Most of us are familiar with the tale of how Mary Shelley came to write Frankenstein — how she and her husband Percy were on vacation in Switzerland and happened to be staying near Lord Byron, and on a dark and stormy night, after reading some German horror stories, they decided to have a contest to see who could write the scariest story. It all sounds so genteel. Something you’d see on Masterpiece Theater.

It’s also pure BS.

Mary and her step-sister Claire were the Kardashians of the early 19th Century. And I don’t mean they were wild by the standards of their day. They did things that would still make the front page of TMZ. If they were alive today, they’d be feuding with Beyonce and Taylor Swift, I guarantee it.

So where did the sanitized version of the story come from?
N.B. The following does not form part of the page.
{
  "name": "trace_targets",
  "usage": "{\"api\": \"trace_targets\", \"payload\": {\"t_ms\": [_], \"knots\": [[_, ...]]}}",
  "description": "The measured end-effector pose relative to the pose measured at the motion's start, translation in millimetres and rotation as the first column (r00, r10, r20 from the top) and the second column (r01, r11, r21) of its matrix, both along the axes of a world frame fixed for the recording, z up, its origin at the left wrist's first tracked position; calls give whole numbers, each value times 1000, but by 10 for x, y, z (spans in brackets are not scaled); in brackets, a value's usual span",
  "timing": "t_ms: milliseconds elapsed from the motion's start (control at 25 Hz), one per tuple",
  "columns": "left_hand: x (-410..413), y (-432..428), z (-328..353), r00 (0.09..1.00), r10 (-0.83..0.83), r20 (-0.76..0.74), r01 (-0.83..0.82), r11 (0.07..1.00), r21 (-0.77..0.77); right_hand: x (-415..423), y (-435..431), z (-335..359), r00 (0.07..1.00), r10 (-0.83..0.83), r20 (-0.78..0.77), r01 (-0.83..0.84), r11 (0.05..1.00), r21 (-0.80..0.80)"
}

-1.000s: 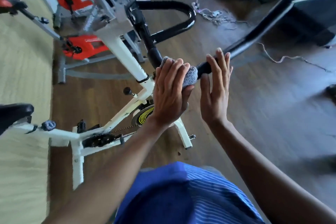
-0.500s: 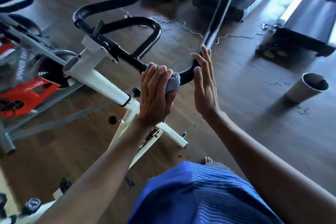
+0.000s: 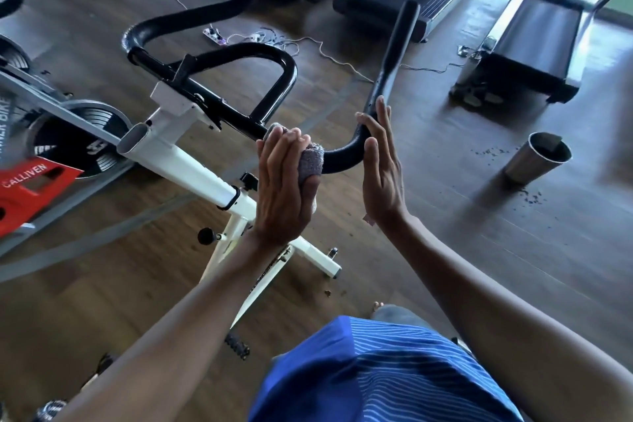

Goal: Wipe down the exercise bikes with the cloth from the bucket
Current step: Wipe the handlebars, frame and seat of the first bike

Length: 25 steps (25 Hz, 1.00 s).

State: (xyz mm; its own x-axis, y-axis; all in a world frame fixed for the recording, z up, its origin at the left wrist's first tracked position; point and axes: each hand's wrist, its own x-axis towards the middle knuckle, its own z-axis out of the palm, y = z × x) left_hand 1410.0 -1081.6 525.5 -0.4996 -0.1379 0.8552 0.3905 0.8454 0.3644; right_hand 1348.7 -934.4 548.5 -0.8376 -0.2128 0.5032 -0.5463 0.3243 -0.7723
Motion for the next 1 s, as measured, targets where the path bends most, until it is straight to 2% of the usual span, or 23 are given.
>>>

Why Mary Shelley herself….

— Then steps back to look at her mother, the feminist philosopher Mary Wollstonecraft: “The History of Frankenstein Part II: That Time the World’s First Feminist Married the World’s First Libertarian”.

But their happiness was short lived. Wollstonecraft became pregnant at the end of 1796, and she and Godwin decided, despite their mutual misgivings about marriage, to wed so their child would be legitimate. But Wollstonecraft was by now thirty-eight, an age at which child birth became dangerous. Her daughter Mary was born safely, but Wollstonecraft contracted a postpartum infection and died a mere two weeks later, leaving her two daughters in the care of a forty year old man who had spent his entire life as a bachelor.

There are several more posts in this series at O’Hara’s blog, Yes, We Have No Culottes.

(12) KIRBY YOUR ENTHUSIASM. Scott Bradfield recommends “Reading irresponsibly with Jack Kirby” at the LA Times.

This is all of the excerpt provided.